All I can say is ‘Thanks mate’.
This is a plain warning:
https://www.theguardian.com/commentisfree/2022/oct/18/trussonomics-labour-market-public-spending
Labour needs to get their heads out of their arses on this. Austerity is not an option if they want to win and stay in power. They have to be brave and have:
Higher rates of tax for high earners.
Corporate taxation rises including carbon producers.
Increase stamp duty (if only to calm the housing market)
Tax the city – they’ve made hay out of this – why not?
Investment to close the tax gap and more effort to close the gap – not to punish but to curb inflation.
Lower VAT
(Stop under taxing those who can afford it, whose excess money cause inflation or market distortions ).
Get the BoE under control as per the law or dismiss the Governor. And state the truth to the public time and time again.
…whilst creating money (QE) to deal with the CoLC, pay rises for the public sector and CoL increase in the benefits system and/or to stabilise the pension system.
Change the council tax system and get those re-valuations done. Use the housing market to make LA’s richer instead of individuals.
All this should be done pretty rapidly, and then the follow on would be about longer term green investment.
It is high time BTW that the government had a national bank methinks. Or at least threaten one because it seems to me that the Government needs to assert who the money supply belongs to – it needs a better mechanism to put its money to work than the private banking system alone.
The Tories want to make out that there is no other recourse as part of their ‘disaster Government model’ and destroy people’s faith in democracy and hope.
Labour has to be better than that or they will just be seen as another iteration of out of touch politicians.
We talk about the economy dying and that is correct, but it is also the risk of our belief in democracy dying that is also at huge risk here and if the Labour party tipped us into a world of authoritarianism then that is tragedy in the making that will lock us into a world that makes Orwell’s writings look quaint in comparison.
I shared the Andrew Verity twitter thread with someone who asked, ‘why haven’t we seen this before?’ The tone implied it was probably a kooky idea that most sensible people ignored.

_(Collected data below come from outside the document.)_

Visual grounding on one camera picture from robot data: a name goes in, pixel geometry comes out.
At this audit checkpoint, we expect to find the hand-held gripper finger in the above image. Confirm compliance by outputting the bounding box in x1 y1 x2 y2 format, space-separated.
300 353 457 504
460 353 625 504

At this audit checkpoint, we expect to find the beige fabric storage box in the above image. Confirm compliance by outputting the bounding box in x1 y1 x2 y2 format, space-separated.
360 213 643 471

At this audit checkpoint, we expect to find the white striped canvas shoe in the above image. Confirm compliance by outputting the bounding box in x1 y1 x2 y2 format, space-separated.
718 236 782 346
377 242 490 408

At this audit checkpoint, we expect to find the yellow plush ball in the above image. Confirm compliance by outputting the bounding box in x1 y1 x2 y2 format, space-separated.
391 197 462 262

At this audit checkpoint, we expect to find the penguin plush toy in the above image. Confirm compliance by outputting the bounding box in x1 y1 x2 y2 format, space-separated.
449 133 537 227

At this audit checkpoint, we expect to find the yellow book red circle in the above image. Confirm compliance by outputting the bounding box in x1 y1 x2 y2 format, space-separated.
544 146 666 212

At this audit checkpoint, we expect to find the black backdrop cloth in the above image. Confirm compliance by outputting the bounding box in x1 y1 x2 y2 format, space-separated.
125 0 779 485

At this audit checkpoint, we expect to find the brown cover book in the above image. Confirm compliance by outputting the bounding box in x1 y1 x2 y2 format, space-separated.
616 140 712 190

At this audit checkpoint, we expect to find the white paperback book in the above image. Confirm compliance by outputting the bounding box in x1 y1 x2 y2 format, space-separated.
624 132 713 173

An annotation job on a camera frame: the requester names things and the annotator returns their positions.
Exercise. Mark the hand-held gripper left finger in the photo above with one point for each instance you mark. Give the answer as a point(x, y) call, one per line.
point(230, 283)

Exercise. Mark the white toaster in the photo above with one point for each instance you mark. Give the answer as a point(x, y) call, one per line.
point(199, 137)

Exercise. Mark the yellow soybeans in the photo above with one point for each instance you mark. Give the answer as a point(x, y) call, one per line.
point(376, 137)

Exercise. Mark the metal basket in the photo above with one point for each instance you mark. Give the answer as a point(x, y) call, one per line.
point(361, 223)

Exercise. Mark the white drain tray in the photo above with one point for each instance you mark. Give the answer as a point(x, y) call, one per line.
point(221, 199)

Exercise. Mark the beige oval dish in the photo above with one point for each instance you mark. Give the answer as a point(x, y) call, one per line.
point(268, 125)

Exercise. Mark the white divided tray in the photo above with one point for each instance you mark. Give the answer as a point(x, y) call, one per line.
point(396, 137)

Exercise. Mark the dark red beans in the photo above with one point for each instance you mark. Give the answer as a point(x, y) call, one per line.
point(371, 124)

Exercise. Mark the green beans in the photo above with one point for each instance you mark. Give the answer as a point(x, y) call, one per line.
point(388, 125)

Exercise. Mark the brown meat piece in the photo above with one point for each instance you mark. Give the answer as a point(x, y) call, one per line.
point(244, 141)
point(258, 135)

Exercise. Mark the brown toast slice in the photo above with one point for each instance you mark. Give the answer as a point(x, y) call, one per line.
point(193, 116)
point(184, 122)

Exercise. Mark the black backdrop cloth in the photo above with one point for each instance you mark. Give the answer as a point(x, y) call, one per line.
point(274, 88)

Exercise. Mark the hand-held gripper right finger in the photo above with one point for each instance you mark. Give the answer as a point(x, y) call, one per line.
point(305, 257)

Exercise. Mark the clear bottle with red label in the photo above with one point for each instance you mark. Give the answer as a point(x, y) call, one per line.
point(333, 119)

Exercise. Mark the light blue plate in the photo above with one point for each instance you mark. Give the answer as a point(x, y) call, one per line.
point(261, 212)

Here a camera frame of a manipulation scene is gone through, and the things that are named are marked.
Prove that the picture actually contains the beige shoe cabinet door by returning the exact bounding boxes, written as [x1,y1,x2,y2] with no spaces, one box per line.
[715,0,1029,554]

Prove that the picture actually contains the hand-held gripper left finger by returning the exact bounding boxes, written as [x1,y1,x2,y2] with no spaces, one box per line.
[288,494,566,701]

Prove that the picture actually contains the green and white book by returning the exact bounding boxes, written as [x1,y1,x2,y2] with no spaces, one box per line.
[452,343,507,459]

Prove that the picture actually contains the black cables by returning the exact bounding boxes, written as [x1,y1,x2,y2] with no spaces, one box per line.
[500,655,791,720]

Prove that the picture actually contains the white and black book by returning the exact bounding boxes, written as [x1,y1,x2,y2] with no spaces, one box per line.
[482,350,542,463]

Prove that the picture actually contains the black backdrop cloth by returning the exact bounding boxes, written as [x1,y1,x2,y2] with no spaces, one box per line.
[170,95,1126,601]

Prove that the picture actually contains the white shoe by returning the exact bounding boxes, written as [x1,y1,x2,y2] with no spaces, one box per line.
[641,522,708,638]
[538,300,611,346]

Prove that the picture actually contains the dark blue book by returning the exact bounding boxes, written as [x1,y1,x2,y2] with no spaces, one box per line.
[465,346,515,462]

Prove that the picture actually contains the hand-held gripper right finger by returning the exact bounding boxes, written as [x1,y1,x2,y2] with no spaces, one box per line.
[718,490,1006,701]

One answer is, of course, the power of the vested interests to block such discussion, or, if they can’t make fun of it -‘magic money tree’.
The other reason is the power of established ideas which are repeated so often they are assumed to be true. For example we hear ‘unfunded tax cuts’ a lot. It takes a deliberate effort to unlearn something and it is often accompanied by doubt for while.
A framework of knowledge is a paradigm and a paradigm shift, according to Thomas Kuhn wrote the “Structure of Scientific Revolutions” sixty years ago this year, usually only happen when the ‘old guard retire or die”. Unfortunately, we can’t afford to hang around.
This is why I often share your blog.
But a crisis can focus thought. We sure have one of them.
We have
It makes thinking even more important
I have made clear here my contempt for ‘Party’. Party is faction: nothing more. Penny Mordaunt in her defence of the Conservatve Government in Parliament yesterday, standing in for the craven PM, used the term ‘the national interest’ about twelve times. The national interest had nothing to do with it. If the national interest came first Liz Truss would already be gone, and the Conservative Party would be facing up to the electoral wrath of the British people, and its Parliamentary obliteration. It deserves nothing more. The Conservative Party is hanging on to power, continuing trashing the economy in order to look after the Conservative Party; and nothing else.
Even the markets treat the Conservatives with contempt; but this carries with it a crucial lesson we should not ignore. We assume that whatever Government is in power, they will now be treated the same. Interest rates will be the same. There is no measure being made of the Government itself; but of course we know that is not the case. We know markets turned against their own political acolytes. This Government disticntively brought this upon itself. The financial hurdles the markets have set for the Government are not ‘absolute’ measures. They are penal because interest rates are rising everywhere; but we know the Conservative Party’s wobbly reputation for competence and responsible government has collapsed. We know the markets rejected the so-called mini-budget. This carries a cost. Reputation is not trivial. In money terms, reputation has a price – because everything has a price. Think of an unemployed drunk looking for an overdraft; and all he can find is an interest premium rate attached, that even Wonga wouldn’t have dreamt of charging for a pay-day loan. Now substitute this Conservative Government for the drunk in this thought experiment. Would you charge the same rate to any Government if you had the influence and leverage? Even Governments are credit-rated. They are not all the same.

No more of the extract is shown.